Your goal >>
Read through the listing below and return only the lines containing "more".

· · ·

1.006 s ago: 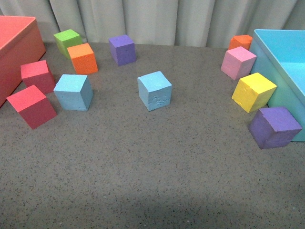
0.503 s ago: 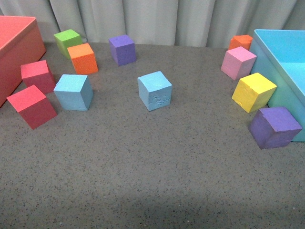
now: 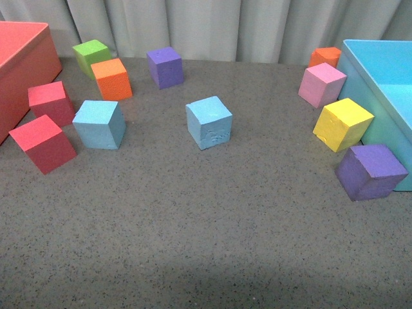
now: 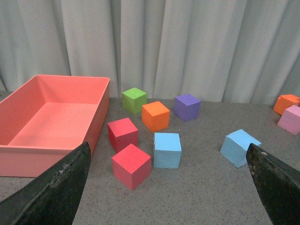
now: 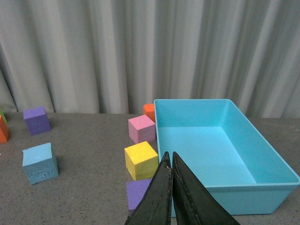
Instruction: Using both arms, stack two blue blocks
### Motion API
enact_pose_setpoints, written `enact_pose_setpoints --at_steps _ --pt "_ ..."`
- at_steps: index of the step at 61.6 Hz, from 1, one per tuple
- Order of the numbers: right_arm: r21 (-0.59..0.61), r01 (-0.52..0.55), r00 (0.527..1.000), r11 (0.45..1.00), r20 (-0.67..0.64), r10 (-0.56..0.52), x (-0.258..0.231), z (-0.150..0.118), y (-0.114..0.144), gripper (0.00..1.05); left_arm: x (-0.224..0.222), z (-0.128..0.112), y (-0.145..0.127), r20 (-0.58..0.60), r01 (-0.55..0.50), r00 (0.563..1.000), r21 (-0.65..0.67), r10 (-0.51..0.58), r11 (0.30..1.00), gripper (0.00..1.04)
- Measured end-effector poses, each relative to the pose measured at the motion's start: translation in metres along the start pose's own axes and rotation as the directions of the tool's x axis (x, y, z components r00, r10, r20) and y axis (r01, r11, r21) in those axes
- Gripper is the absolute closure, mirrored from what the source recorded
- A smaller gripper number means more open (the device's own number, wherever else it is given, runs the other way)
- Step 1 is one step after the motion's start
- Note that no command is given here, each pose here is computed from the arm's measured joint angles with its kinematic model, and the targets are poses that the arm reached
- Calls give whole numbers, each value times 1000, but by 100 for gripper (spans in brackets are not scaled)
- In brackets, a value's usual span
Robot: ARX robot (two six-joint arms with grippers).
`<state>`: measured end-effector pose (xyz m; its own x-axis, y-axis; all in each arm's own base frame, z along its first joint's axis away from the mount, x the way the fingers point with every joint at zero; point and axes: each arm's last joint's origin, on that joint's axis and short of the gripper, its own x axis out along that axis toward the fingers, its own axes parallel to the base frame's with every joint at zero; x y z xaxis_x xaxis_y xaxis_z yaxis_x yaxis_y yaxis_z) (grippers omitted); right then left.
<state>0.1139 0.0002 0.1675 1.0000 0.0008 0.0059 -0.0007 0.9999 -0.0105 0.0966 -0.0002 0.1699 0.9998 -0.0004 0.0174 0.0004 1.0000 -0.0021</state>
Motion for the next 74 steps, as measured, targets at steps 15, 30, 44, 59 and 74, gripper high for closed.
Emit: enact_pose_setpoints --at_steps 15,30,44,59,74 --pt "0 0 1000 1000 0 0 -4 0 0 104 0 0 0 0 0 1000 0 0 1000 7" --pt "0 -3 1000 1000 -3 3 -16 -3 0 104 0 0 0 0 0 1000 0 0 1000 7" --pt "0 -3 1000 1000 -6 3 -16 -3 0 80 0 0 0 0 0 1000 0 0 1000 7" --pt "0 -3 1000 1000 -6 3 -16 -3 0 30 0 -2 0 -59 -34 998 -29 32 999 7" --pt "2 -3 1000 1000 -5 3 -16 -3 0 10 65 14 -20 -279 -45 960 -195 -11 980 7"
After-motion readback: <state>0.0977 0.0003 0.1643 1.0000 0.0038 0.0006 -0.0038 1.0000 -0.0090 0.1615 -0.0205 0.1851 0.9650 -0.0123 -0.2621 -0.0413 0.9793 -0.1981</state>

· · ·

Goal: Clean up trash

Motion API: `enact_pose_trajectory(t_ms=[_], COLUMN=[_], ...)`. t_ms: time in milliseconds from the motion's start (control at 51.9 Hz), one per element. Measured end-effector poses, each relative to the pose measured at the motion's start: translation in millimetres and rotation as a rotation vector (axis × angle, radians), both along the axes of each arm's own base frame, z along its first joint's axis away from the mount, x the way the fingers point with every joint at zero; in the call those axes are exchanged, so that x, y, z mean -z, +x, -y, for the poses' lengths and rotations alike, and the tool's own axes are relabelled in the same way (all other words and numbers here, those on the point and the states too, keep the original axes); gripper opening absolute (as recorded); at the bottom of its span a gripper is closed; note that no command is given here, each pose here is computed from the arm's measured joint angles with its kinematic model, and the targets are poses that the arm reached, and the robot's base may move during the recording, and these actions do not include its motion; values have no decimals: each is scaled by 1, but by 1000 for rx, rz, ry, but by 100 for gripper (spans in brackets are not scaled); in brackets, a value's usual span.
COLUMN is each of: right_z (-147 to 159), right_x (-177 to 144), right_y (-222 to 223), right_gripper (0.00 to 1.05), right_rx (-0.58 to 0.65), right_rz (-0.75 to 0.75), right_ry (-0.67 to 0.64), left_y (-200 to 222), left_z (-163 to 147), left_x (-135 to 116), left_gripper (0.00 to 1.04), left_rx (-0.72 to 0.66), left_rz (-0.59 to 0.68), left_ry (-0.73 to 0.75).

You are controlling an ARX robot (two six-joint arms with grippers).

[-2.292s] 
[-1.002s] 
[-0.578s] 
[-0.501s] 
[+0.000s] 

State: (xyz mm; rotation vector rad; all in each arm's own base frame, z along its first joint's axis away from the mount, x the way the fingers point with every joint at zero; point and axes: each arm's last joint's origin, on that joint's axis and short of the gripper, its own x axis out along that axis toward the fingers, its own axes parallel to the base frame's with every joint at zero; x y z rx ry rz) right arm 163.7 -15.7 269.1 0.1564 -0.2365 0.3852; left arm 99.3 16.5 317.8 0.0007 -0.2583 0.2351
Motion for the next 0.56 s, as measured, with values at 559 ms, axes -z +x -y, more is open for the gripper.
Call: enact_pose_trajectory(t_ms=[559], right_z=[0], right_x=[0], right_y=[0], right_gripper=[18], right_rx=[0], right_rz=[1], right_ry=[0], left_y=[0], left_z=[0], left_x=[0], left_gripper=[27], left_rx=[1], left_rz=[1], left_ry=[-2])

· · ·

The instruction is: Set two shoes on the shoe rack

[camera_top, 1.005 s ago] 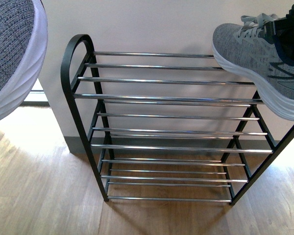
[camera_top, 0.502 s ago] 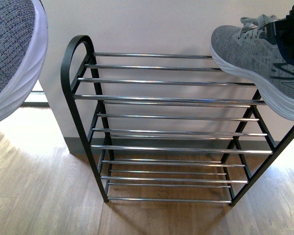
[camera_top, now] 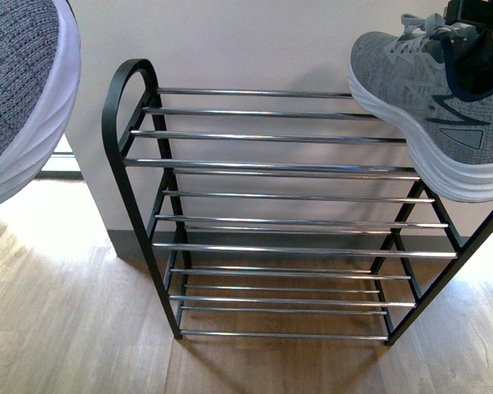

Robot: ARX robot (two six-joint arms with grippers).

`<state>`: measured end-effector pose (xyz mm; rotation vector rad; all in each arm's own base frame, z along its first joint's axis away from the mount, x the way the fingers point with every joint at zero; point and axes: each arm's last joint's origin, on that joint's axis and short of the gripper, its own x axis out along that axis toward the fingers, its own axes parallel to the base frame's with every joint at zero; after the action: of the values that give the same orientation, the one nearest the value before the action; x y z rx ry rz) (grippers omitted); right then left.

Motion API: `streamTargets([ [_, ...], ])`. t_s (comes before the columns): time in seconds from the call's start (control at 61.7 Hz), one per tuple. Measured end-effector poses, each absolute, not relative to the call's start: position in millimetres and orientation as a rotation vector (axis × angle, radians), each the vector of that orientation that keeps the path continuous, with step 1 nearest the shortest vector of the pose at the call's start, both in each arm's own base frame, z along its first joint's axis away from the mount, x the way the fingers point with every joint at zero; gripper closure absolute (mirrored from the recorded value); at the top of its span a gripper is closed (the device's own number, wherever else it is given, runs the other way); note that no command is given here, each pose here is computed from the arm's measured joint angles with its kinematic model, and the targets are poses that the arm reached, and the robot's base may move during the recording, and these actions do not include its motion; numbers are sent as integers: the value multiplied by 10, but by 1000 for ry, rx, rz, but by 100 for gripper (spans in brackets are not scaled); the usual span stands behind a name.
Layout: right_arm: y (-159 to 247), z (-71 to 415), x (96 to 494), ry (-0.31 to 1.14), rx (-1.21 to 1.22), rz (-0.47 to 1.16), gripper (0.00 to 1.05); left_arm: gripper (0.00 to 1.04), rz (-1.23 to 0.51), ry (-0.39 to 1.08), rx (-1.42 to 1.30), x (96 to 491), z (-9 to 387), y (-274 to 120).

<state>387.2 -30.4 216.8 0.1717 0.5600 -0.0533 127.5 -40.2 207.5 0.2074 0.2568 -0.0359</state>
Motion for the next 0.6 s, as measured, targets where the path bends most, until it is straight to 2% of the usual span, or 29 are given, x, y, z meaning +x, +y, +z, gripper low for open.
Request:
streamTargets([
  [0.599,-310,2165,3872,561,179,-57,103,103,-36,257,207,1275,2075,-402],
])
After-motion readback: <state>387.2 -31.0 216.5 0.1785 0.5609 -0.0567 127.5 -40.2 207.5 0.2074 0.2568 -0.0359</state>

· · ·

Reply to the exercise >>
- A smaller gripper number means more open (the device's own number, wherever else it is given, runs the other way)
Motion for the next 0.56 s, as measured, with values at 559 ms, axes -z +x -y, more is open for the gripper.

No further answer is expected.